> _REQUIREMENT_
Output, word for word, the lines of this listing that fall between the line with "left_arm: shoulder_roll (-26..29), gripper" and the line with "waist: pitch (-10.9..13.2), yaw", counting both of those lines, and no others.
DATASET CONTENT START
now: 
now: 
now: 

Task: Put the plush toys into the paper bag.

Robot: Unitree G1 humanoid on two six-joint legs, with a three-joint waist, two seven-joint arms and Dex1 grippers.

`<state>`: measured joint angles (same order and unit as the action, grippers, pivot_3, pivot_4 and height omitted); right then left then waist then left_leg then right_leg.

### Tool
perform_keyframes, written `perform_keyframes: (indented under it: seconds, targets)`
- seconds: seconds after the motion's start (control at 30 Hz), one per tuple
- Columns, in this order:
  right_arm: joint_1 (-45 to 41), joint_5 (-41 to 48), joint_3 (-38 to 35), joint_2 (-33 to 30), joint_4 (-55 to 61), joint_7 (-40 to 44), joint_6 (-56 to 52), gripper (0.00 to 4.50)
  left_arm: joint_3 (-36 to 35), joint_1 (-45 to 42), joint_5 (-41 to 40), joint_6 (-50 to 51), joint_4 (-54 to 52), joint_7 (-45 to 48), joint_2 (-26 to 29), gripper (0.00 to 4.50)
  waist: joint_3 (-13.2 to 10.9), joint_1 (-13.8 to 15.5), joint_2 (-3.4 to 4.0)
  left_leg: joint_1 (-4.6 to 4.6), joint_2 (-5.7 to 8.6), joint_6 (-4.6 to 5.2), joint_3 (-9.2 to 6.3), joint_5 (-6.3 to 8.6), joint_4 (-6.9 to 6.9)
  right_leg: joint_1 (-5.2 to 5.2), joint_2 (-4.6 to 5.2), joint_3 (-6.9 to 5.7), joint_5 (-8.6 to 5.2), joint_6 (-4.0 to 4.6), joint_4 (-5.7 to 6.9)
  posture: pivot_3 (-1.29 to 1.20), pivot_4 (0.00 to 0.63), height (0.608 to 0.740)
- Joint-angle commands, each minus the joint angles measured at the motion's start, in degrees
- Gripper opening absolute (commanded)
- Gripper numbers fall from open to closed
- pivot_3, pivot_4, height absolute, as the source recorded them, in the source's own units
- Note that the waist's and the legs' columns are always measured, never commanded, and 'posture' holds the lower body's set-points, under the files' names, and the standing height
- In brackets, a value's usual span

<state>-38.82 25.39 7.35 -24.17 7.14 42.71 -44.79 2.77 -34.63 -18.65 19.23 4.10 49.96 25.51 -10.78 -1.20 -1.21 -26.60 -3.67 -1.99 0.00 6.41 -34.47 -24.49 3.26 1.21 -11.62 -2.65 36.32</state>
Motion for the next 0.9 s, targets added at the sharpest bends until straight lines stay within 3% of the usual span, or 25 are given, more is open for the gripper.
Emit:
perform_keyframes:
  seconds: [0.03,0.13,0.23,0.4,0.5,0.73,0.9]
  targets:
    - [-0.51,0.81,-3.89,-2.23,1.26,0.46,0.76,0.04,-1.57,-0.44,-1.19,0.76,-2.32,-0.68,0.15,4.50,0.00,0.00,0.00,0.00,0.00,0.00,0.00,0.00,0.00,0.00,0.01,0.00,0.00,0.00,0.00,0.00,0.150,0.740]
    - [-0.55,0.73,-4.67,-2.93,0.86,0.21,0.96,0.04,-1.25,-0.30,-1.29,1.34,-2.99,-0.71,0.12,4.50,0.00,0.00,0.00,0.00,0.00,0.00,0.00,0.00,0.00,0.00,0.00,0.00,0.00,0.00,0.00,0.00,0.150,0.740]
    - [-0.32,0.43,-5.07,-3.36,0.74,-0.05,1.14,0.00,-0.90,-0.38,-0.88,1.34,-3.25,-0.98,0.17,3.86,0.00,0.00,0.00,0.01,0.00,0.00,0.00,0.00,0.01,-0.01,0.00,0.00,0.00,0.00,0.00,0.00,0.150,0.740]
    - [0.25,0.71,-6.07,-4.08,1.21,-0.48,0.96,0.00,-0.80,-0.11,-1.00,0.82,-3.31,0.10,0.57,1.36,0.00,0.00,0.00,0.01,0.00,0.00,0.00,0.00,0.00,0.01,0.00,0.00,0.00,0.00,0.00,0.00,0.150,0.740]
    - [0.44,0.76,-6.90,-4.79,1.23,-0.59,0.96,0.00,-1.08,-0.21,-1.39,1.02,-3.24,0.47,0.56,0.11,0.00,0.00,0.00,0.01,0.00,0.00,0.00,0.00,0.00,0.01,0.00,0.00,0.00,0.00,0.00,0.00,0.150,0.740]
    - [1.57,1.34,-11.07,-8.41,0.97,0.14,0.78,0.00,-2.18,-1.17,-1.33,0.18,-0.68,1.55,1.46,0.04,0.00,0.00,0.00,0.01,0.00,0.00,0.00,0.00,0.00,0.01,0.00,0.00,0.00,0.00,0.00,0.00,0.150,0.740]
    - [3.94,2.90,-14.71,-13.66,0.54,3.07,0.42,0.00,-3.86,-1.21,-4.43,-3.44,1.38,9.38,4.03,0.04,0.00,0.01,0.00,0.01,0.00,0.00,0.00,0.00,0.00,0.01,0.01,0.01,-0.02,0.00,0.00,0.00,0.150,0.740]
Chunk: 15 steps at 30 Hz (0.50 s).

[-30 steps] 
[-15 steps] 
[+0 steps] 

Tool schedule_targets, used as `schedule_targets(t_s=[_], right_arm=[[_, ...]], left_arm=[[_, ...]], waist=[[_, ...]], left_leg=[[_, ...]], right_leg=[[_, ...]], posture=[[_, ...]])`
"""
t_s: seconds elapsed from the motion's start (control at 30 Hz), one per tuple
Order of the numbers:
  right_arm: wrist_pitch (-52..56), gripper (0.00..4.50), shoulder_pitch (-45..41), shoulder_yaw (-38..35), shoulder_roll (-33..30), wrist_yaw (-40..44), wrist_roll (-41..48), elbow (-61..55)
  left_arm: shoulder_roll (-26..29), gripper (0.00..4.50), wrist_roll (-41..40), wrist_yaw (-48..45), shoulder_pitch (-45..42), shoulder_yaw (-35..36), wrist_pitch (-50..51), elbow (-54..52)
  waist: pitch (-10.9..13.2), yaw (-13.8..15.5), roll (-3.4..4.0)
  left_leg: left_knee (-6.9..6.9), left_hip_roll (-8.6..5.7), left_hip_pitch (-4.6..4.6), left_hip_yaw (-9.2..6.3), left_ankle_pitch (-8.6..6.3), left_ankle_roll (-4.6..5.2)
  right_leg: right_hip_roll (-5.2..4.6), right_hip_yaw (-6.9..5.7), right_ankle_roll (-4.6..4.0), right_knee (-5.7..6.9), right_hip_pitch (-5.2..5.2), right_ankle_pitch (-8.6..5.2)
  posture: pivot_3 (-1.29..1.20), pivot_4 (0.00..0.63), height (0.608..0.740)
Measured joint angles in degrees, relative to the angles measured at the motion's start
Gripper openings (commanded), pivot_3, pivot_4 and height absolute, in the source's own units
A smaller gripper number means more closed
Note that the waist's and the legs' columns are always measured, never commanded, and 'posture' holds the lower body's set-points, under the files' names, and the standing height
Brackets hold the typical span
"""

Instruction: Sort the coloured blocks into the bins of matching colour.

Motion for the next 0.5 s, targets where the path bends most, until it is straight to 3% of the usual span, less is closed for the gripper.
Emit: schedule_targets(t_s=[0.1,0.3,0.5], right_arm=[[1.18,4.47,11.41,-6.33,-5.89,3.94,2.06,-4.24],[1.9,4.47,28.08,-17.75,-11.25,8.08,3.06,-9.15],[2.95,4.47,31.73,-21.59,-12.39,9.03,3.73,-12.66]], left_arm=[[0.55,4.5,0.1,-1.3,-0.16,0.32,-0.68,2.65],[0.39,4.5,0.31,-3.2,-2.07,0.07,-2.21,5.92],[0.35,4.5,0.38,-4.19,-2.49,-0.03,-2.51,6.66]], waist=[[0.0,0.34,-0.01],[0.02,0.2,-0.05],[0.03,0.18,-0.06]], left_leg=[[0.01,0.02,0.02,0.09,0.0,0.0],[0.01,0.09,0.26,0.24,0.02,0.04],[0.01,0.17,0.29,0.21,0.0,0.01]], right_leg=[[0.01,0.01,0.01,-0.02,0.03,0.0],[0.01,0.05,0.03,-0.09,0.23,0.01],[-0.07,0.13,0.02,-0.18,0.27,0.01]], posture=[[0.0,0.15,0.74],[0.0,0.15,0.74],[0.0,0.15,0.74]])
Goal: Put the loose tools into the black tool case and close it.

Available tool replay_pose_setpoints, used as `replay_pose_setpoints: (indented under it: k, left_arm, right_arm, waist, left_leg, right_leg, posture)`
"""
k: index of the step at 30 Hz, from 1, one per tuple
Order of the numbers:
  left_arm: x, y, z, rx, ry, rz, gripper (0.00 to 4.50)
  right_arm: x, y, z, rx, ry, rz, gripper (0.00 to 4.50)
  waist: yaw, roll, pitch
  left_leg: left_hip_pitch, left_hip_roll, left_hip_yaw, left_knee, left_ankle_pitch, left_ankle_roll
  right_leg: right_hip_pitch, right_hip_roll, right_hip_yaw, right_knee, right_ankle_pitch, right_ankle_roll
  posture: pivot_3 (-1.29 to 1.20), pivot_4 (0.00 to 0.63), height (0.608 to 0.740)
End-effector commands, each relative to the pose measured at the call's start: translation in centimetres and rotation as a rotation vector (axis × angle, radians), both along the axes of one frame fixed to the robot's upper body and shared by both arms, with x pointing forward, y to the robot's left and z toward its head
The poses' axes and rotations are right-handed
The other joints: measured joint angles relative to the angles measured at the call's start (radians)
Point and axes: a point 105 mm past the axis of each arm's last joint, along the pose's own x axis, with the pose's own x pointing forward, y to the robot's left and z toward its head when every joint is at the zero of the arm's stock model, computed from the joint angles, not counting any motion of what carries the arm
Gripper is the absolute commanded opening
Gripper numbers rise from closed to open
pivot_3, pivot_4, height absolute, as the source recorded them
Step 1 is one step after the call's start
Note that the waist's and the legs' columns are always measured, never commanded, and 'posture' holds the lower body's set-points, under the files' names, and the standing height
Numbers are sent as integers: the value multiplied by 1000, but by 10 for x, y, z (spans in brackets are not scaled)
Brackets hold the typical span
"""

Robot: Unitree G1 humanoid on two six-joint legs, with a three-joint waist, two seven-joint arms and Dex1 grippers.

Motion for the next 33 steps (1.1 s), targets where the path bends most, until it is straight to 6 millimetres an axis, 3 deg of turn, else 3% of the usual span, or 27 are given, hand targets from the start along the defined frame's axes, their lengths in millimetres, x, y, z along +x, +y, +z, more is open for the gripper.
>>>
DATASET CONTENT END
> _ANSWER BOX_
  left_arm: shoulder_roll (-26..29), gripper (0.00..4.50), wrist_roll (-41..40), wrist_yaw (-48..45), shoulder_pitch (-45..42), shoulder_yaw (-35..36), wrist_pitch (-50..51), elbow (-54..52)
  waist: pitch (-10.9..13.2), yaw (-13.8..15.5), roll (-3.4..4.0)

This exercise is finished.